■ COLLECTED DATA
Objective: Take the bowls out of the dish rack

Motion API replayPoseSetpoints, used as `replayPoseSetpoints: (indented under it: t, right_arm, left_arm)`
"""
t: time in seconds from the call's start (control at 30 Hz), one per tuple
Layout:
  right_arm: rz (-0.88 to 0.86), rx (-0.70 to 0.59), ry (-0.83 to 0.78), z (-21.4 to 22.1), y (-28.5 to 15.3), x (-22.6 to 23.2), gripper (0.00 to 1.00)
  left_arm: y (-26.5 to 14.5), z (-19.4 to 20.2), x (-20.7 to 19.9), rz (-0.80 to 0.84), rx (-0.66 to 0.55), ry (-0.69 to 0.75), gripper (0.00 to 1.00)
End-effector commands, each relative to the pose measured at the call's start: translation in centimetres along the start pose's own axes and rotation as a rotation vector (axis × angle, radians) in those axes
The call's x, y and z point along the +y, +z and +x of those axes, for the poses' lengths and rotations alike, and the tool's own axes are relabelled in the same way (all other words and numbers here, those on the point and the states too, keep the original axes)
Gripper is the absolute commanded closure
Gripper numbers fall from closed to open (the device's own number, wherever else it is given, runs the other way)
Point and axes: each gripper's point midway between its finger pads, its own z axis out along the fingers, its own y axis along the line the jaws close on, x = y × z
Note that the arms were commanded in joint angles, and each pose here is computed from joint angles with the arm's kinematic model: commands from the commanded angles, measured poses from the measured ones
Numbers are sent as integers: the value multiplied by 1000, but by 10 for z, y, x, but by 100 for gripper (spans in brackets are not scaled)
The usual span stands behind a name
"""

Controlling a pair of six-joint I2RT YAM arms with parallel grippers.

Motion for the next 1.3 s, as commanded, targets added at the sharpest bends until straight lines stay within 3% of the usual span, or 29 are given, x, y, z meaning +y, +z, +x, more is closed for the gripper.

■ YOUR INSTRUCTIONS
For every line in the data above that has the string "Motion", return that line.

■ ANSWER FOR THIS EXERCISE
Motion API replayPoseSetpoints, used as `replayPoseSetpoints: (indented under it: t, right_arm, left_arm)`
Motion for the next 1.3 s, as commanded, targets added at the sharpest bends until straight lines stay within 3% of the usual span, or 29 are given, x, y, z meaning +y, +z, +x, more is closed for the gripper.

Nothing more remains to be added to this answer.